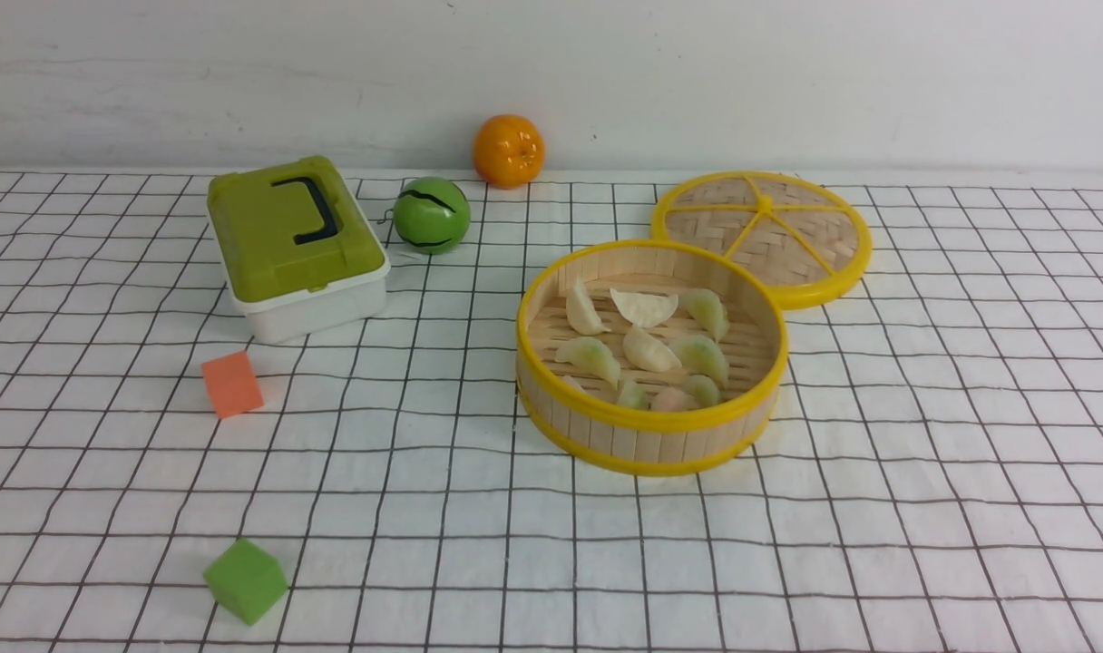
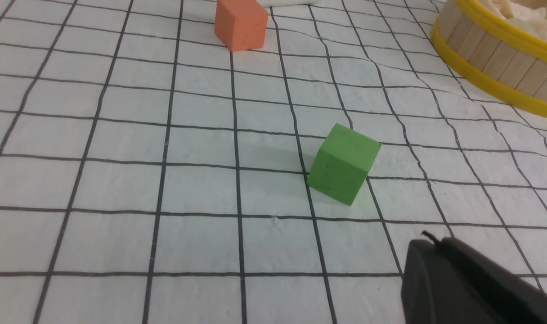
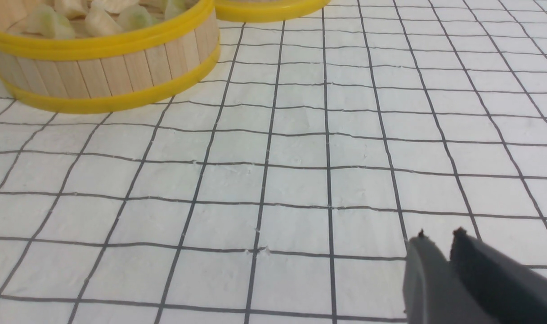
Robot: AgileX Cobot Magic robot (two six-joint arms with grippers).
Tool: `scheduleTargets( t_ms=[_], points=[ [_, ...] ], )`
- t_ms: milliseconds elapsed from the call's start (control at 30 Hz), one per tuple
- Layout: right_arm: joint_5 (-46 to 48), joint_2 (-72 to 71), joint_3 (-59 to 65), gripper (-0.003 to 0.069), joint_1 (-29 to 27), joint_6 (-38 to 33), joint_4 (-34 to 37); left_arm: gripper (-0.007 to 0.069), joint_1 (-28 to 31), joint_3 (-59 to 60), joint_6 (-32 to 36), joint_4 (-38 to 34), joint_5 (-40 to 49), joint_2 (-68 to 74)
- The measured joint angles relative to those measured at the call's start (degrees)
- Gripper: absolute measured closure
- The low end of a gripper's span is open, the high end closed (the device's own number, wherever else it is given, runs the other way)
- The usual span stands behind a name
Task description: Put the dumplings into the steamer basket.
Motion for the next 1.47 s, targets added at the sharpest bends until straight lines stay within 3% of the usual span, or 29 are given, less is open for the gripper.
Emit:
scheduleTargets(
  t_ms=[1467],
  points=[
    [0.00,0.00,0.00,0.0517,0.00,0.00,0.04,0.0627,0.00,0.00,0.00,-0.05,0.00,0.00]
  ],
)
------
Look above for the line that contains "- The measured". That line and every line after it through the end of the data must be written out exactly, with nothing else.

- The measured joint angles relative to those measured at the call's start (degrees)
- Gripper: absolute measured closure
- The low end of a gripper's span is open, the high end closed (the device's own number, wherever else it is given, runs the other way)
- The usual span stands behind a name
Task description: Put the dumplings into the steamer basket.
Motion for the next 1.47 s, targets added at the sharpest bends until straight lines stay within 3% of the usual span, or 29 are given, less is open for the gripper.
Emit:
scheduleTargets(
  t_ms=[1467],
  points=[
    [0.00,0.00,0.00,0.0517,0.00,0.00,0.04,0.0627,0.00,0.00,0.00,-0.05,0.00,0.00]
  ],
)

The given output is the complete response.